The worldwide database market is estimated to be worth $30 billion and is dominated by Oracle. But there is a fast growing start-up that is eyeing the market and aspires to compete directly with the tech giant. MongoDB has defied the database row and column structure to deliver a product that “developers love.” As Oracle’s legacy relational database structure struggles to adapt to the growing availability of unstructured databases, MongoDB is quietly and rapidly expanding their market presence.
MongoDB’s Offerings
MongoDB is a document-based database management company that was founded in 2007 as 10Gen by entrepreneurs Dwight Merriman and Eliot Horowitz. The company was initially launched to develop an open-source cloud platform. With its NoSQL based database technology, MongoDB, gained a much wider market share, the company changed its name to MongoDB.
MongoDB aims to be the best database provider for the way applications are built and run today. They believe that the rapid growth of data is leading to the development of new, complex and unstructured data types, new apps and new programming languages that require a data model that can deliver faster, real-time performance for app management while improving customer experience and improving cost management. Thus, MongoDB plans to deliver a highly scalable and agile database solution catering to this growing demand of Big Data and new age apps that count on the NoSQL movement. The idea behind MongoDB was born when the founders, while working together at DoubleClick, got frustrated with the need for developing highly customized database solutions.

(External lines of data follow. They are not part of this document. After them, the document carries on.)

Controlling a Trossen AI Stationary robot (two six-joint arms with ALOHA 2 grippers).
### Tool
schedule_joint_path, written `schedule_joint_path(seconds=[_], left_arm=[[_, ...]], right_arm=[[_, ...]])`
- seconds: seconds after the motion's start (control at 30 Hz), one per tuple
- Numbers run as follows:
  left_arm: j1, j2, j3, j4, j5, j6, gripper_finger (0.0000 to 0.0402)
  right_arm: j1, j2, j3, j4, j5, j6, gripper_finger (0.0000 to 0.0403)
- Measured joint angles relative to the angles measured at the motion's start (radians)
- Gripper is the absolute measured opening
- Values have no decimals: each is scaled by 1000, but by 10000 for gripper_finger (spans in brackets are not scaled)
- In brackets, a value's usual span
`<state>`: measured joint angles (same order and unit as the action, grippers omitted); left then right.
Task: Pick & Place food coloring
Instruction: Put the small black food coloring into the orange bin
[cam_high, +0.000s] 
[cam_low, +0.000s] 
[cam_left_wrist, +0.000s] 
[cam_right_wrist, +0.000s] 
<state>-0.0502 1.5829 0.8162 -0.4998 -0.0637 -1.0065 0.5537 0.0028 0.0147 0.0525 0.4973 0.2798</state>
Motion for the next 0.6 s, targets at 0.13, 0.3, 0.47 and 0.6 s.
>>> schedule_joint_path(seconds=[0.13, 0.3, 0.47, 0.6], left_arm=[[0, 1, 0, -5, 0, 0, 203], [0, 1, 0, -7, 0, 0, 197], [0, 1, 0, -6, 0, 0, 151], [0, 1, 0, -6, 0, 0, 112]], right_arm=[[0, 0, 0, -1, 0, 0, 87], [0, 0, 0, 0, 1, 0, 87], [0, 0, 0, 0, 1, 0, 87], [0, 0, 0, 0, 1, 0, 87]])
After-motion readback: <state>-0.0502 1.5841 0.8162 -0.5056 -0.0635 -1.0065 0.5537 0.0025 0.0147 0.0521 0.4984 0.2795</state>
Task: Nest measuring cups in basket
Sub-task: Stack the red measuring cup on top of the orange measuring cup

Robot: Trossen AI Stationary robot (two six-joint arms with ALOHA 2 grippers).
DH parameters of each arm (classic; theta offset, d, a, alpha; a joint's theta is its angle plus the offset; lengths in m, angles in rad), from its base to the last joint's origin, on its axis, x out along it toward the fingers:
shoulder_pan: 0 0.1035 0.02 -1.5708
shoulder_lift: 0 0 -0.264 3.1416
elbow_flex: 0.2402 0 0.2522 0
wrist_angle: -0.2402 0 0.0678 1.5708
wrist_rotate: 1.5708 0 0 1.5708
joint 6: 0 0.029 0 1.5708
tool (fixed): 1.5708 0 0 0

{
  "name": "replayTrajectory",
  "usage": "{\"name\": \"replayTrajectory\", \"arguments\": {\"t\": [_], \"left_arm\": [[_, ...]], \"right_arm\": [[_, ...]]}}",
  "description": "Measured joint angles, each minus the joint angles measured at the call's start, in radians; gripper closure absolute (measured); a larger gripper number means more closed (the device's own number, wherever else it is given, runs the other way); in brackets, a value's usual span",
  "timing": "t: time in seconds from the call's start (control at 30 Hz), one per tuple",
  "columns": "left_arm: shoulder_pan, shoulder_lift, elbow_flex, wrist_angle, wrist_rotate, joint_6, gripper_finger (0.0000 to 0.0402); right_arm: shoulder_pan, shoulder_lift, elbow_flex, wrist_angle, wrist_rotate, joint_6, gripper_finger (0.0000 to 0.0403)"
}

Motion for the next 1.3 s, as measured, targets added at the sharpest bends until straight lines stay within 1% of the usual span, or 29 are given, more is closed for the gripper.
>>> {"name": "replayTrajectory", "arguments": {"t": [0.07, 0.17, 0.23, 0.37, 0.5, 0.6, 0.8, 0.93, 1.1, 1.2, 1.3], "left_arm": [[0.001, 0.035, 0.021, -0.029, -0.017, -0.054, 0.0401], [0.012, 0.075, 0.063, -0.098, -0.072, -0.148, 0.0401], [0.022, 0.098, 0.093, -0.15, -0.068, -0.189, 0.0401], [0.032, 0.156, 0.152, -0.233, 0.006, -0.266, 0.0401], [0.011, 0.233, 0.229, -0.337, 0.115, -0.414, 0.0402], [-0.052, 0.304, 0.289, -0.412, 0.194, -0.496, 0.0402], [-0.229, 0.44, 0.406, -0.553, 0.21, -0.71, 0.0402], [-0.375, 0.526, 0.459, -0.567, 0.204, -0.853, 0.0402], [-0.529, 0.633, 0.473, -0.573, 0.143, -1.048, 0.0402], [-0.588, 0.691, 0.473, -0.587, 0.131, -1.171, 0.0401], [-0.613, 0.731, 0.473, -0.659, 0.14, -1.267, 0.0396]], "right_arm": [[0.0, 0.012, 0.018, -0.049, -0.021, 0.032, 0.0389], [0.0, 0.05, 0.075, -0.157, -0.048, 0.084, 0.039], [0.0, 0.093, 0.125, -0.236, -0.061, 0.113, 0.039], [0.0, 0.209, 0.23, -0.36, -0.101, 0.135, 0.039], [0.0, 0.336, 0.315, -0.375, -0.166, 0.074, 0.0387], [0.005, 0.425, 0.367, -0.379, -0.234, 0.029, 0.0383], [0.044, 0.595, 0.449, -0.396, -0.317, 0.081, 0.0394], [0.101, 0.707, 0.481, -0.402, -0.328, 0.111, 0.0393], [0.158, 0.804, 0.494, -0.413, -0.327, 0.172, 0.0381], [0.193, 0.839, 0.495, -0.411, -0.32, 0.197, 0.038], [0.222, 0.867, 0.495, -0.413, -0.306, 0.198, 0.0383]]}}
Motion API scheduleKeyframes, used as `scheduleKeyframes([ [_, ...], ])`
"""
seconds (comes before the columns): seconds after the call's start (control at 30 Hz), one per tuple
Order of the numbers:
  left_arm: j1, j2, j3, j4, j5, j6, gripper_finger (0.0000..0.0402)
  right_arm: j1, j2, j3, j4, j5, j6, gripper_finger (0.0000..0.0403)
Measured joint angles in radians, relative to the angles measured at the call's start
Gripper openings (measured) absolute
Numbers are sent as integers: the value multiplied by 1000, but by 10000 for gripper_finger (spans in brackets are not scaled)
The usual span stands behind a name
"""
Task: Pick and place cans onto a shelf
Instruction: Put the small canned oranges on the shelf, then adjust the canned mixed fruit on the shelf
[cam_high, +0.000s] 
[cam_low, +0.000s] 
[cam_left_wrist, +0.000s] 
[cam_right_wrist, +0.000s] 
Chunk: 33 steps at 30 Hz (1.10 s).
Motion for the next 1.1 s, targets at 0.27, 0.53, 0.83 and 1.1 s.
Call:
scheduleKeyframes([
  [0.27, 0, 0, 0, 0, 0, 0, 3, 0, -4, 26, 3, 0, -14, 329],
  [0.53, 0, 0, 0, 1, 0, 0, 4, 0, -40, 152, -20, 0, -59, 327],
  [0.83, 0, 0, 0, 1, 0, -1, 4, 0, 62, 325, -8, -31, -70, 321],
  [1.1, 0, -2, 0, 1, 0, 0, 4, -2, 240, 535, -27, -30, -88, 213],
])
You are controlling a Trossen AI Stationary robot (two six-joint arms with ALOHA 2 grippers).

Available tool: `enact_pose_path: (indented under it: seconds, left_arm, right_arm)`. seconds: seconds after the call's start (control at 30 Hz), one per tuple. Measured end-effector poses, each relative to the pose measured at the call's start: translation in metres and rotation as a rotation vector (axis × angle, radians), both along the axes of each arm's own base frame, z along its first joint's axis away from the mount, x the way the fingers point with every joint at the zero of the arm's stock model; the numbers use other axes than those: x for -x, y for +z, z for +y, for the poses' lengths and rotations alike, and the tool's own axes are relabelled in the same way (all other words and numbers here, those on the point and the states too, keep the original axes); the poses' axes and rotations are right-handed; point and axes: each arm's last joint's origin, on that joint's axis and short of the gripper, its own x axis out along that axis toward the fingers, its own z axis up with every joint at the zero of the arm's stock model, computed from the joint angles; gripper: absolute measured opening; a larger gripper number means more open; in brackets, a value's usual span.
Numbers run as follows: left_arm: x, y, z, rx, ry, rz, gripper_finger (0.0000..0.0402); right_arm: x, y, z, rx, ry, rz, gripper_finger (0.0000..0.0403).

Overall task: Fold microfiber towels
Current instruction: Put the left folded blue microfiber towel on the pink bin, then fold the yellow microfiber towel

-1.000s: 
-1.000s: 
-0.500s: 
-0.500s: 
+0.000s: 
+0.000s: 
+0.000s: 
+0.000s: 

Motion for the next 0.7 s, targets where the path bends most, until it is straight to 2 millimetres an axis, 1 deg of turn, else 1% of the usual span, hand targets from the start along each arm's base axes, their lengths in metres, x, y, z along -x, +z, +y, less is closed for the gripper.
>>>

Their core product, MongoDB, is an open-source database that can be deployed by organizations of all sizes and across all industries. It provides a dynamic data model with features such as horizontal scalability, built-in replication for high availability, aggregation framework, and Hadoop integration. The basic database is available at an annual subscription of $2,500 per server. Additional enhancements such as product support, on-premise management service, platform certification and superior security features are available at a premium. The MongoDB Enterprise edition is priced at an annual subscription of $7,500 per server. Their community support services are available for free.
The company claims that their biggest advantage lies in their ability to deliver a database design at a “10 to 1 improvement” thus completing big projects at a faster rate and at a significantly low cost. They have a customer base of over 600 organizations with big names like Met Life and Goldman Sachs in their portfolio. Their technology is able to offer to their clients like MetLife products a 360 degree view of their customers by consolidating data on policy details and transactions from over 70 corporate systems that earlier did not connect with each other.
MongoDB’s Financials
MongoDB has kept the details of its finances under wraps. But it is no secret that they are growing at a rapid pace. The company’s headcount has grown from 20 employees in 2011 to an estimated 350-400 at the end of 2013. They remain venture funded and have raised $231 million from investors including Union Square Ventures, Flybridge Capital Partners, Sequoia Capital, Red Hat, Intel Capital, In-Q-Tel, New Enterprise Associates, EMC, Salesforce, Fidelity Investments, T. Rowe Price, and Altimeter Capital. Their last round of funding was held in October last year when they raised $150 million in a round led by T. Rowe Price at a valuation of $1.2 billion. They became the first open-source NoSQL start-up to join the billion dollar club. But that is only the tip of the iceberg. Their management is convinced that with MongoDB, they have a product that will help them raise the valuation to $10-$20 billion.